Work request = Whenever a line in the data holds the string "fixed", pull that line out.

Source data =
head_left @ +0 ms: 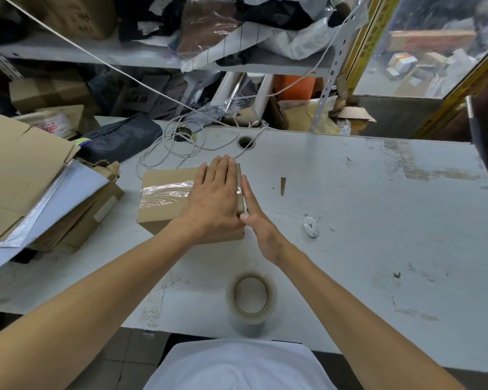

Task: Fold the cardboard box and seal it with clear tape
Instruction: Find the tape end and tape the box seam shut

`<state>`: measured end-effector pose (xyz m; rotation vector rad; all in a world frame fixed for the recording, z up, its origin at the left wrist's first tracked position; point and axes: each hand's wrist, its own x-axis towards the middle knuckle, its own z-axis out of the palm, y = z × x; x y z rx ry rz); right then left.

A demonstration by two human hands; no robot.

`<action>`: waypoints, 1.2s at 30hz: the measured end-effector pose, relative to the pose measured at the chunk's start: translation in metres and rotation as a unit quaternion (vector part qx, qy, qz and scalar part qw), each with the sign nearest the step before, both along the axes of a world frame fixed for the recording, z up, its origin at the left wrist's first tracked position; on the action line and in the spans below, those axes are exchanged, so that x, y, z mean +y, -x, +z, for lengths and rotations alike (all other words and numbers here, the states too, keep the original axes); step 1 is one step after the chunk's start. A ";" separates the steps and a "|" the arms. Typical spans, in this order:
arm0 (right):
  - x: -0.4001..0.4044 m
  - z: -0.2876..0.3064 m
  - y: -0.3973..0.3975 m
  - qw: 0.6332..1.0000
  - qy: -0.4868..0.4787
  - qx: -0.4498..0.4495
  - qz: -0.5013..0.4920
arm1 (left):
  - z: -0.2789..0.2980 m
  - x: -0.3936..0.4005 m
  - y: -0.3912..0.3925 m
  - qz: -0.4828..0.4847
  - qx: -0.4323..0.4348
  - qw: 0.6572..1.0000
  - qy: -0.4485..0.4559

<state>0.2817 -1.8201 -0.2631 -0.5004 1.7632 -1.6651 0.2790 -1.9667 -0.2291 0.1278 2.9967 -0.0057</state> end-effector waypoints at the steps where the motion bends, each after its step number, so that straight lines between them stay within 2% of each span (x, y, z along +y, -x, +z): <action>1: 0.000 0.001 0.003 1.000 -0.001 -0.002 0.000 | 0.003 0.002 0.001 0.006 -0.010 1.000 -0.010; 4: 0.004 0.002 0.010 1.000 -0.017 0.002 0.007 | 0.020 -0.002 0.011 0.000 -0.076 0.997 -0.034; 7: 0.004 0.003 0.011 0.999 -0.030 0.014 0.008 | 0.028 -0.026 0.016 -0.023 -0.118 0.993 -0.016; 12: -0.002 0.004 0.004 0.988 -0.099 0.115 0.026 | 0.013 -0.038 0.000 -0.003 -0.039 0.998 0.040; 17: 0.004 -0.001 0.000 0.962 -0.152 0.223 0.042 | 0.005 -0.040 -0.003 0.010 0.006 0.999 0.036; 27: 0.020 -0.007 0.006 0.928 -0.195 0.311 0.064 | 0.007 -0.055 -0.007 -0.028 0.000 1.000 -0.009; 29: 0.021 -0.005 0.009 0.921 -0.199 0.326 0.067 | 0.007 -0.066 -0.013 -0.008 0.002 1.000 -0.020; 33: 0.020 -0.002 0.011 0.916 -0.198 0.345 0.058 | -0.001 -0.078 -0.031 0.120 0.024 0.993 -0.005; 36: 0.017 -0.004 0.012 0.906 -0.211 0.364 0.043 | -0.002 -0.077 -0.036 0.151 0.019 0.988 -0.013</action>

Answer box =
`<state>`: measured end-effector pose (xyz m; rotation vector rad; all in a world frame fixed for the recording, z up, its origin at the left wrist's first tracked position; point and axes: each hand's wrist, its own x-axis towards the middle knuckle, its own z-axis out of the palm, y = z × x; x y z rx ry rz); right then left.
`<action>`: waypoints, 1.2s at 30hz: the measured end-effector pose, relative to the pose measured at the chunk's start: translation in metres and rotation as a unit quaternion (vector part qx, qy, qz and scalar part qw), each with the sign nearest the step before, both along the axes of a world frame fixed for the recording, z up, its origin at the left wrist's first tracked position; on the action line and in the spans below, those axes are exchanged, so that x, y, z mean +y, -x, +z, for lengths and rotations alike (all other words and numbers here, the states too, keep the original axes); step 1 is one step after the chunk's start. A ";" separates the steps and a "|" the arms. Typical spans, in this order:

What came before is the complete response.